Exercise goal:
What is the count of lines below that include "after"? Reply with nothing else.

----

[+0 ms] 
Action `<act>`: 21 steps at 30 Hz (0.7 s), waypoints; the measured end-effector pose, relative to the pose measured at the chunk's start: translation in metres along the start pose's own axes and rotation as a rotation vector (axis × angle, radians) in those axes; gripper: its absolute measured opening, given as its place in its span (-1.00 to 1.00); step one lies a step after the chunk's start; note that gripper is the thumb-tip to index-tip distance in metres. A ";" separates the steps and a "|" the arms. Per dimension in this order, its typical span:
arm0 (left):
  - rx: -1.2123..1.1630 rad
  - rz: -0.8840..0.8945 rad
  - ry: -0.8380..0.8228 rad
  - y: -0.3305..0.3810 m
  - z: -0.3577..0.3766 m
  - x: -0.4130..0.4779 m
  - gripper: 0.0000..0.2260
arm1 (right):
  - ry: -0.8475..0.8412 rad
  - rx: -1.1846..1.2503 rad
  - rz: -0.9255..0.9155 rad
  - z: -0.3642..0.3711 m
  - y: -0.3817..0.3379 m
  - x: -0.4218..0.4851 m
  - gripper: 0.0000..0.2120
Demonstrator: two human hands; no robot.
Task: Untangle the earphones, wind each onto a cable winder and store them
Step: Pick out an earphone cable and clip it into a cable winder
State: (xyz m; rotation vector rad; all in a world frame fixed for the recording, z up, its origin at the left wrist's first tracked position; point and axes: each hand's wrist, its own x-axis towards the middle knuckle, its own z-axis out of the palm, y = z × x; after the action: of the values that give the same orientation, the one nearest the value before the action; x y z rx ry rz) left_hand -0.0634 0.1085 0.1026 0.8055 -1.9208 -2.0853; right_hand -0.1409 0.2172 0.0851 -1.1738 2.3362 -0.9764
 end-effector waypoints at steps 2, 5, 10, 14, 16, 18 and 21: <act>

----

Response box:
2